Some, perhaps many, detainees are guilty of various crimes. Low-level criminal acts, facilitation of violence, and even actual attacks. But a total lack of evidence, or relying on the word of one questionable individual for incarceration, is the rule rather than the exception. Detention without trial, one after another after another. Press reports put the total number of U.S.-held detainees in Iraq at more than twenty-four thousand, with tens of thousands more being held in Iraqi facilities.* Staying that particular course is a recipe for total disaster.

That day I saw an entire family of brothers sent away--seven in all, I think. One of them was almost certainly retarded, identified by all his other brothers as handicapped, but his interrogator felt otherwise. Off to Abu G he went.
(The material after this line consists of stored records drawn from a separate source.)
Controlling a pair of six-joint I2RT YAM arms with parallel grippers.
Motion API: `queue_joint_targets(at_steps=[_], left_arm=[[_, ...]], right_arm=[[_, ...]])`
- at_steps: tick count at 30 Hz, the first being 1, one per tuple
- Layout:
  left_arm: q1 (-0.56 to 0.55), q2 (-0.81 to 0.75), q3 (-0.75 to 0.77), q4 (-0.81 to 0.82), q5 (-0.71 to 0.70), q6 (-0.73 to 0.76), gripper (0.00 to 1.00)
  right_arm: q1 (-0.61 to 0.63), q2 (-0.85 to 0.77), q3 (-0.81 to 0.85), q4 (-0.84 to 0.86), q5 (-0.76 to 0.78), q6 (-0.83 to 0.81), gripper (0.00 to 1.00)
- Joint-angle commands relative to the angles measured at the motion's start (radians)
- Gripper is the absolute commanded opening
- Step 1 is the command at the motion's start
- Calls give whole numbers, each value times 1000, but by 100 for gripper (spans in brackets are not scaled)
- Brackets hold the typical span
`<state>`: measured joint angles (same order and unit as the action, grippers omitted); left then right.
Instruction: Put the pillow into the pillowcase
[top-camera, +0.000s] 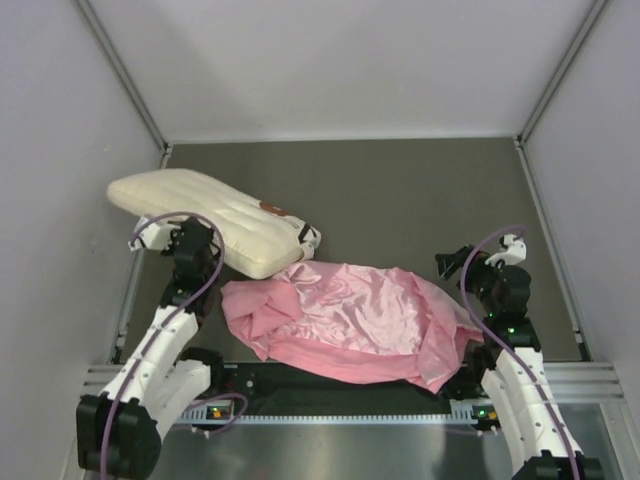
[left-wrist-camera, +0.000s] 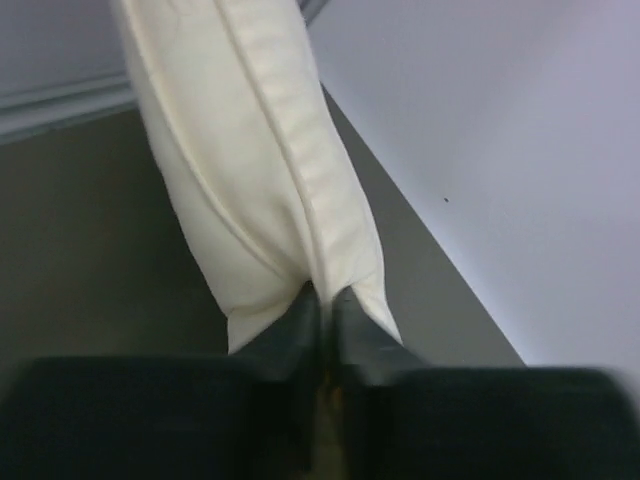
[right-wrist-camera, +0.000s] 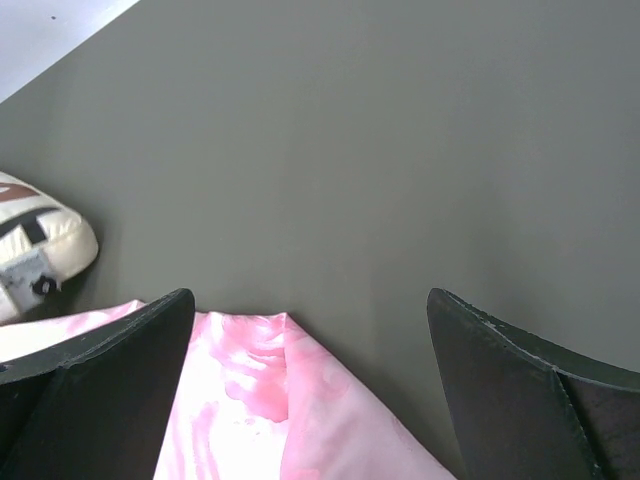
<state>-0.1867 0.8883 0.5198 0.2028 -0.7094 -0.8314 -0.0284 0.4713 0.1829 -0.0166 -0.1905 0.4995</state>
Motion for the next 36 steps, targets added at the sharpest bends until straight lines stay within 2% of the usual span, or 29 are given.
queue_joint_targets(at_steps=[1, 2, 3, 4, 5, 6, 9, 13, 15, 18, 20, 22, 25, 28, 31, 34, 36], left_arm=[[-5, -54, -138, 156, -79, -28, 44], [-7, -29, -156, 253, -61, -17, 64], [-7, -2, -158, 262, -46, 9, 83], [-7, 32, -108, 239, -24, 15, 98], [-7, 91, -68, 145, -18, 24, 99], [-10, 115, 10, 100, -18, 43, 99], [-23, 136, 89, 11, 4, 101, 99], [-30, 28, 143, -81, 73, 179, 99], [-31, -11, 179, -155, 146, 215, 99], [-30, -55, 236, -258, 278, 206, 99], [-31, -69, 261, -344, 327, 198, 99], [-33, -81, 287, -417, 388, 195, 99], [-40, -91, 295, -441, 520, 183, 98], [-66, -59, 304, -453, 599, 173, 97], [-115, -2, 315, -477, 614, 183, 96], [-175, 55, 312, -479, 596, 199, 95], [-212, 99, 310, -479, 577, 209, 95]], right_arm=[[4, -11, 0, 50, -18, -4, 100], [4, -13, 1, 52, -18, -6, 100], [4, -11, 0, 52, -18, -6, 100], [4, -10, 0, 52, -20, -6, 100], [4, -8, 1, 52, -21, -6, 100], [4, -7, 3, 52, -23, -7, 100], [5, -5, 3, 55, -46, -12, 100], [18, 29, 3, 112, -186, -38, 100], [21, 79, 55, 75, -256, -47, 100], [132, 217, 162, -29, -248, -82, 100], [270, 321, 260, -97, -192, -123, 100], [425, 421, 328, -207, -36, -160, 100], [534, 565, 441, -316, 130, -168, 100], [580, 706, 512, -361, 281, -154, 100], [610, 829, 555, -408, 425, -125, 97], [611, 915, 564, -407, 459, -105, 96], [613, 960, 566, -379, 459, -96, 87]])
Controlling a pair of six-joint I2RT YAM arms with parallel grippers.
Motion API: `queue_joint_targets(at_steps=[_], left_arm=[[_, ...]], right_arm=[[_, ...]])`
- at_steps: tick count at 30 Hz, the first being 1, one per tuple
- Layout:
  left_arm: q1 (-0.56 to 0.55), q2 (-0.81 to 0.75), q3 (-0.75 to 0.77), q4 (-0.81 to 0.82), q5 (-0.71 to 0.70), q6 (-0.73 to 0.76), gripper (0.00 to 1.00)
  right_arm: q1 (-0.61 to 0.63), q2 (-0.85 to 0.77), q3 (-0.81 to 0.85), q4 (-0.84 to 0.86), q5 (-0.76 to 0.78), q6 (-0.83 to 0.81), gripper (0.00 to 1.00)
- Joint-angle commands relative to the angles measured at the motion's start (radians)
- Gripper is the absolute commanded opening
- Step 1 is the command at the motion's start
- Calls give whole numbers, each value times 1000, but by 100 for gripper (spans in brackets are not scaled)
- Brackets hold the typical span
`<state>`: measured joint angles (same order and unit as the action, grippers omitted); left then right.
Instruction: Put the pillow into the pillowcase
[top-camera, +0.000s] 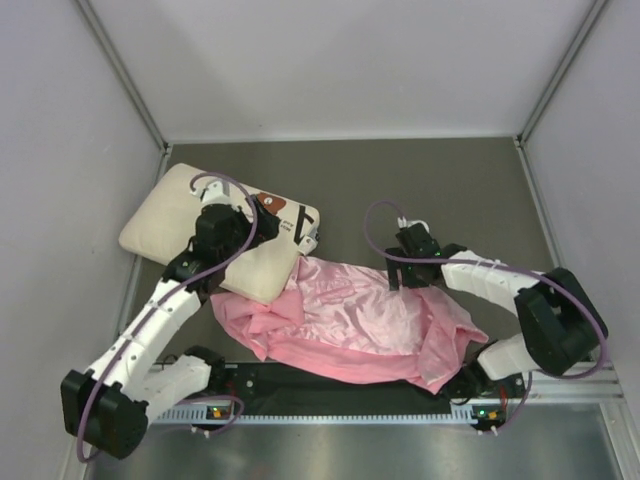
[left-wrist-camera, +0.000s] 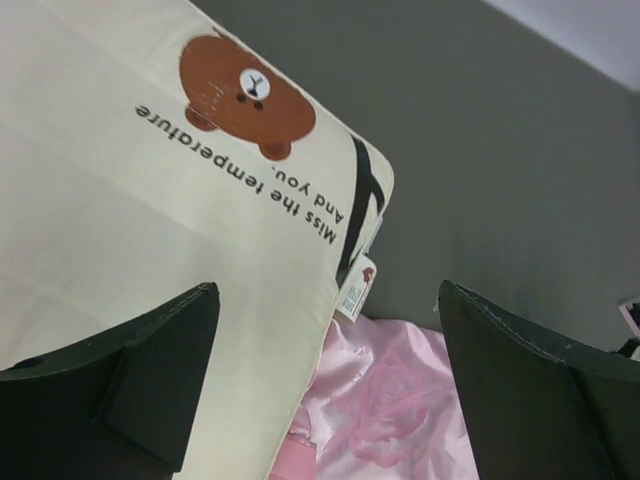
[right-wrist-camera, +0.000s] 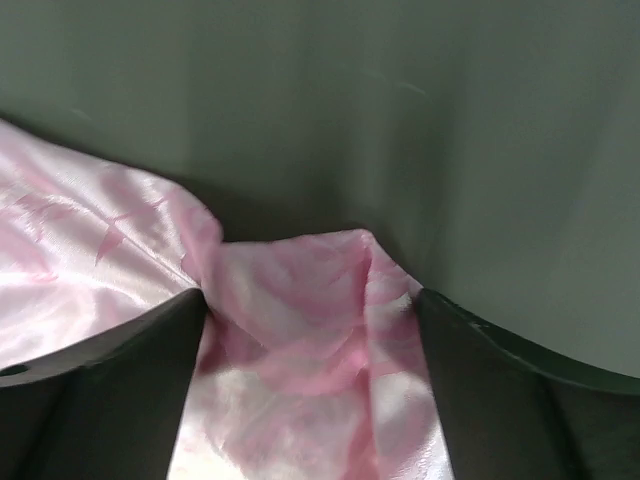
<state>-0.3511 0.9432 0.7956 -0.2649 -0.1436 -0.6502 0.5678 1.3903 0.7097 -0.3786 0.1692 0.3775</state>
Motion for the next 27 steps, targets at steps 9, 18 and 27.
queue_joint_targets(at_steps=[9, 18, 27], left_arm=[[-91, 170, 57, 15, 42, 40, 95], [-94, 281, 89, 52, 61, 78, 95], [-182, 368, 120, 133, 131, 155, 95]], right_arm=[[-83, 113, 164, -20, 109, -12, 0], [-399, 200, 509, -95, 93, -52, 12], [-327, 123, 535, -136, 29, -123, 100]])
A civilized country and a civilized people cannot presume guilt. Guilt without evidence is anathema to a functioning civil society, and rule of law is vital to win a war that is more about minds than weapons or troops. Pragmatically, a system that incarcerates scores of innocents is a broken one, destined to be fought by those it victimizes. "When you came to our country, we hoped law would return. We still have that hope." I won't soon forget those words.

My boss and I drove back to work. I slowly walked up the steps, dragged myself to my desk, chugged a Red Bull and popped a Provigil, and logged on to my computer. Most of the morning was gone, so I had a lot to catch up on.
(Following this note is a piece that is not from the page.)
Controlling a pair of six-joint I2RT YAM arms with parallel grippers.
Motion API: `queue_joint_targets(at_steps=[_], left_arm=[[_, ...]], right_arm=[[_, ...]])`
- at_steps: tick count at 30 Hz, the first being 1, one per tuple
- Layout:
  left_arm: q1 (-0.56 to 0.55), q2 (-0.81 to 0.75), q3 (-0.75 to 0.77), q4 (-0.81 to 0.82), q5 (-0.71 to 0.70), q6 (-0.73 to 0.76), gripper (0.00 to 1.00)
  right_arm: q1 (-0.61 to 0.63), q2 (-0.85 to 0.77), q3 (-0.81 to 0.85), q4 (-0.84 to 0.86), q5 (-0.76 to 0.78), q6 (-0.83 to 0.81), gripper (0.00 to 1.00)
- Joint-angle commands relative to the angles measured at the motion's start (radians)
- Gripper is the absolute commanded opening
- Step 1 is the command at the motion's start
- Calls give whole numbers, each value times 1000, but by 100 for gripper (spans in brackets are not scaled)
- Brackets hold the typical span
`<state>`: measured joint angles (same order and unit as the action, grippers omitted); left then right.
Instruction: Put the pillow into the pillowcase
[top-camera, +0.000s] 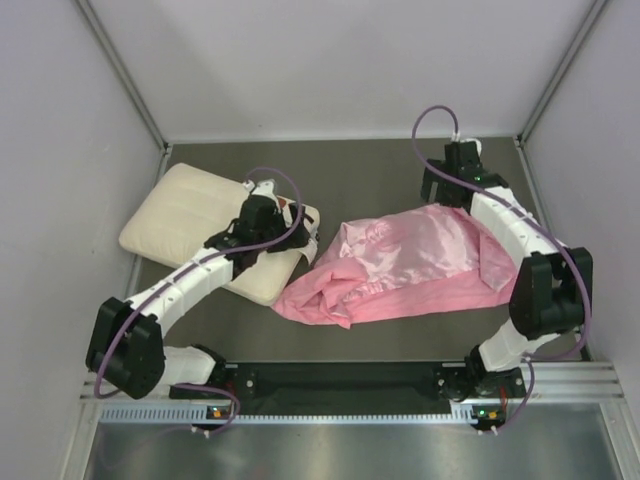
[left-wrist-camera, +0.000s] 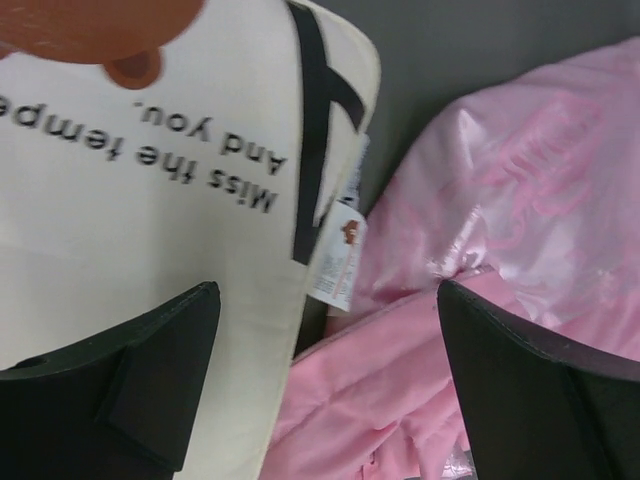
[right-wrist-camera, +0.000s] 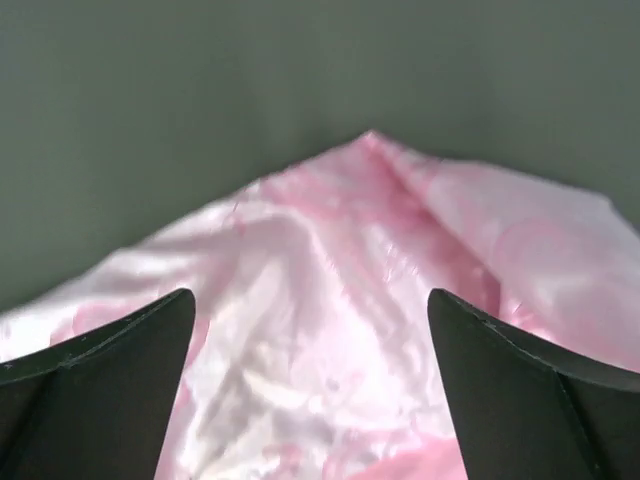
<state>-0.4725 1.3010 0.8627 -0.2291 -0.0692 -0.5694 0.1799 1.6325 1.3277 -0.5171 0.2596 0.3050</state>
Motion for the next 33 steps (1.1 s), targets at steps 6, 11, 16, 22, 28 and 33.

Manipulation and politicization of intel drives out 9/11 generation

From the beginning of my employment, and for most of my life, I had believed in the system, the government, and the goodness of civil servants, especially those paid to keep us safe. Most of all, I believed that it was better to be a part of the system, even if it was an uphill climb against all the ills of the bureaucracy, than to criticize it from the outside. I generally believe in solving problems quietly and efficiently, and the idea of taking a public stand on principle did not appeal to me. But I also knew that I might have an opportunity, however small, to affect some of the worst elements of the office simply by leaving it. It was no longer a question of whether I wanted to stay, but rather whether I would have the courage to depart.
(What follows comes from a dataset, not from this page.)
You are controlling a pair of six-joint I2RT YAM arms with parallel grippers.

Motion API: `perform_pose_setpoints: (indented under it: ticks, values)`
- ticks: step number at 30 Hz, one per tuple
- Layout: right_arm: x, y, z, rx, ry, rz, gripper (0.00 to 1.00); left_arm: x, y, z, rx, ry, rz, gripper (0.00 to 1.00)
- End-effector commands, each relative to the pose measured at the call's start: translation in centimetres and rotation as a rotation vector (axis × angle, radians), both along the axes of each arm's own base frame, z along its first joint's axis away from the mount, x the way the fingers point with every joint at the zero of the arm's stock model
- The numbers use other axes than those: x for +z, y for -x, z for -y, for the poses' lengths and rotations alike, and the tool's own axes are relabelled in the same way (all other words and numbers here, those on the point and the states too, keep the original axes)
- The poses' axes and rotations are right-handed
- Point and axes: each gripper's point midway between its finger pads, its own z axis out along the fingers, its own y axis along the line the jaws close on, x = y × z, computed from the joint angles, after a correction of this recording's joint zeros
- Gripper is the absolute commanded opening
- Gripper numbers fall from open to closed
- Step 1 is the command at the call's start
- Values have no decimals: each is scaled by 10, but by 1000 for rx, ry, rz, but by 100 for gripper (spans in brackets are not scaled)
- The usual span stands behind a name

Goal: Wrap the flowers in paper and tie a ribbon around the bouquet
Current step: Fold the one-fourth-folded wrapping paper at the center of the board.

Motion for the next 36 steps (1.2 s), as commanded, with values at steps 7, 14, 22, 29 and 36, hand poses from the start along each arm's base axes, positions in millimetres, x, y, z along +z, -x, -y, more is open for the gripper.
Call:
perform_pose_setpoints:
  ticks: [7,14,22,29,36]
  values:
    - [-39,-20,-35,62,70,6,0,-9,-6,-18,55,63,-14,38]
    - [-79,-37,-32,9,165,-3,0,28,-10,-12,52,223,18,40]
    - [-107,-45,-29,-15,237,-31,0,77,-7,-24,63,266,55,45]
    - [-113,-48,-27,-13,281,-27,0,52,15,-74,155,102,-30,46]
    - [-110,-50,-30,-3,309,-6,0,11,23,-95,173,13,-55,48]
They say the definition of insanity is doing the same thing over and over and expecting the results to be different, and that's basically what I was doing: trying to do a good job, hoping that my work would not be manipulated or ignored, in the face of overwhelming evidence that the intelligence effort--and the war in general--was grossly mismanaged and politicized. With that realization, I wondered if I could, perversely, do more good by leaving than by staying. If I left the office and, more important, told leadership whyI was leaving, maybe it would be a wake-up call. Most of the people who left didn't want to make waves, so they cited all kinds of reasons for their departure other than the real one: that they hated the office and did not want to stay. If I was willing to be honest about why I and many others wanted to get out, maybe the office leadership would actually take useful steps to rectify the problems.

As I was trying to decide whether to leave, and what to do next if I did, I was still writing about the issues that I thought were most important in Iraq. I felt somewhat freed from the constraints of trying to benefit my long-term career prospects, so I was increasingly taking on more controversial issues. I tried to write about civil war indicators, but the paper was killed. Apparently that was not a priority. Then I wrote a comprehensive assessment of increased Shia dissatisfaction with the United States; after weeks of work that, too, was shelved, and I was told that the ruling Shia would "come around." Again there was no analytical disagreement or discussion, just orders from above to stop writing on those topics. Good thing civil war and conflict with Shia leadership never became problems.